Bogo R, Farah A, Johnson AC, Karlsson KK, Pedersen NL, Svartengren M, Skjönsberg Å
J. Gerontol. A Biol. Sci. Med. Sci. 70 (5) 647-653 [2015-05-00; online 2015-02-11]
Hearing deterioration at advanced ages is associated with environmental exposures (eg, to noise and solvents) and genetic influences may also be important. Little is known about the role of genetic influences on hearing when evaluated longitudinally. We sought to investigate longitudinal hearing loss in a cohort of adult male twins to evaluate the importance of genetic and environmental factors for hearing deterioration over time. Hearing using conventional clinical audiometry was assessed in 583 male twins (128 monozygotic twin pairs and 111 dizygotic twin pairs) aged 34-79 at baseline and again two decades later. The hearing thresholds at two time points were compared at each frequency and in two different frequency regions.

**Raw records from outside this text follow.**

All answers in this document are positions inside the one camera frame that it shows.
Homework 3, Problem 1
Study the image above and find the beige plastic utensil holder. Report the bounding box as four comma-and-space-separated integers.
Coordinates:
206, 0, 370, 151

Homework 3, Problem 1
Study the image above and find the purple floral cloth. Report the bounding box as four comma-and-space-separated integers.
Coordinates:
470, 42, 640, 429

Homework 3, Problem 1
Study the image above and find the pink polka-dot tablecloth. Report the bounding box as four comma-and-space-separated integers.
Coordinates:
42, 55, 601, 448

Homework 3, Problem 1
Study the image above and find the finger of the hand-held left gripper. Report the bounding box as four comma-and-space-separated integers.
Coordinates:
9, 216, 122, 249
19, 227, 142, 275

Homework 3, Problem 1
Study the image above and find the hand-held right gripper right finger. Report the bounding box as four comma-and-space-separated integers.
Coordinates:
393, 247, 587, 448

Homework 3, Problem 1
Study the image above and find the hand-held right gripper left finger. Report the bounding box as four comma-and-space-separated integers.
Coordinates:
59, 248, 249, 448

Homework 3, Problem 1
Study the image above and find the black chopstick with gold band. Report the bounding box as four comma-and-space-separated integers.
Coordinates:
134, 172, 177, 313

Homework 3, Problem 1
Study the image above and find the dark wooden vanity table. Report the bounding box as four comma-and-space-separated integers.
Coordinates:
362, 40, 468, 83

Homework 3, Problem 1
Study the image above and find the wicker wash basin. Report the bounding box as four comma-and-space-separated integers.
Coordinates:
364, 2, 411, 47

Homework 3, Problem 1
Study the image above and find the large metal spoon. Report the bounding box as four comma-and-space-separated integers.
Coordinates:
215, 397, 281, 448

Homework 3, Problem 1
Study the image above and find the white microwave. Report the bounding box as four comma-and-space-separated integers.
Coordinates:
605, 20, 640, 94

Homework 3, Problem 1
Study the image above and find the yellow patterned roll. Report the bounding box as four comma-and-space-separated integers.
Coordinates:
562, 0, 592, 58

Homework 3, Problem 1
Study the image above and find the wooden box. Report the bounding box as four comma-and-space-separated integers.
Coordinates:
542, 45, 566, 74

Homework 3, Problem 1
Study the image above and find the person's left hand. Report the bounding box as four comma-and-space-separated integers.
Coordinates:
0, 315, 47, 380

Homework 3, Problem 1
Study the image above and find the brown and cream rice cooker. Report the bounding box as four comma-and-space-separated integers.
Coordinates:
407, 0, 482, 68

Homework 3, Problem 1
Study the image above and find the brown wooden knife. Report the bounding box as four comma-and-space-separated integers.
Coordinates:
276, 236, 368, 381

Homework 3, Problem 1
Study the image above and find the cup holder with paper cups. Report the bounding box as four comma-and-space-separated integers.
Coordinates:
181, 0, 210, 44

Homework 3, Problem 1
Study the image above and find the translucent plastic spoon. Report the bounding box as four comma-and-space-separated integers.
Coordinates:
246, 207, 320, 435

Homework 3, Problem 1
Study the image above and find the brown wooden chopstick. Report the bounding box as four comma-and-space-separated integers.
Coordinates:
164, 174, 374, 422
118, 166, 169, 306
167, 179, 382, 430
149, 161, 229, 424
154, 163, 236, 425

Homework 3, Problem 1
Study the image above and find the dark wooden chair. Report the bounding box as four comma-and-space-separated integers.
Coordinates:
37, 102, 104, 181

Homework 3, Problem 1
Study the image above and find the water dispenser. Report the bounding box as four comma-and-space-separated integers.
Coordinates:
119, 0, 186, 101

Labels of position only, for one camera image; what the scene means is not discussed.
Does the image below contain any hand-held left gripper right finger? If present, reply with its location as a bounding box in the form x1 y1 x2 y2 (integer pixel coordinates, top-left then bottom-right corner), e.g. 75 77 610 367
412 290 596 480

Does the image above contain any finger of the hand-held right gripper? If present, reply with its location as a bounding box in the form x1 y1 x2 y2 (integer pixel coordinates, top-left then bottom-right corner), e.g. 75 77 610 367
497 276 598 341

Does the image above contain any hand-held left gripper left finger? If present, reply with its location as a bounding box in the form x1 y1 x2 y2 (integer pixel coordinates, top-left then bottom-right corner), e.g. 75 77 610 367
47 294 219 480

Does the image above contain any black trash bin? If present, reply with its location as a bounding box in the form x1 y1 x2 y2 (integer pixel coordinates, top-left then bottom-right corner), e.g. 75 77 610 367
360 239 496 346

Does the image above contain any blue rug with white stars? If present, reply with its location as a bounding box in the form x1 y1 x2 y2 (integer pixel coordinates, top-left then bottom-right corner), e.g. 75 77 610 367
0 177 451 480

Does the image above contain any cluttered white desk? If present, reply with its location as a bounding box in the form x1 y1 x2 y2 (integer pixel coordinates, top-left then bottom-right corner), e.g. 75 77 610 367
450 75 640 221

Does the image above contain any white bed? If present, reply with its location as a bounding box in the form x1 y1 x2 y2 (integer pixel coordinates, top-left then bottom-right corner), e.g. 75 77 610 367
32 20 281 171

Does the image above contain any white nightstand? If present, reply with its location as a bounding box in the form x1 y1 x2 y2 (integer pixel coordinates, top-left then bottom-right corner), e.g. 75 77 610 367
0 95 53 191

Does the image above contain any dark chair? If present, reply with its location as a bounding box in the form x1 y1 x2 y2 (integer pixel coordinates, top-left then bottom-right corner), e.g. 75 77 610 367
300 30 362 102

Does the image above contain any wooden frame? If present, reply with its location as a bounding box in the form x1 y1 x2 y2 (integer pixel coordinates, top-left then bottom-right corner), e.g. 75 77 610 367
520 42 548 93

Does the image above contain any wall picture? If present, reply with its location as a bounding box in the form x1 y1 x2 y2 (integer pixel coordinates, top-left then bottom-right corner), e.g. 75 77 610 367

Genetic analyses were based on structural equation models. Bivariate Cholesky decomposition was used for longitudinal analysis. The prevalence of hearing loss increased over time in better and worse ear. The hearing threshold shift was more pronounced in the high-frequency region, especially at 8000 Hz. Genetic influences were moderate (heritability: 53%-65%) for pure-tone averages at both lower and higher frequencies, and were of equal magnitude at baseline and follow-up. In contrast, environmental influences were of substantial importance (55%-88%) for rate of change of the hearing threshold over the 18-year period. Genetic factors are of considerable importance for level of hearing acuity, but environmental factors are more important for rate of change over an 18-year period.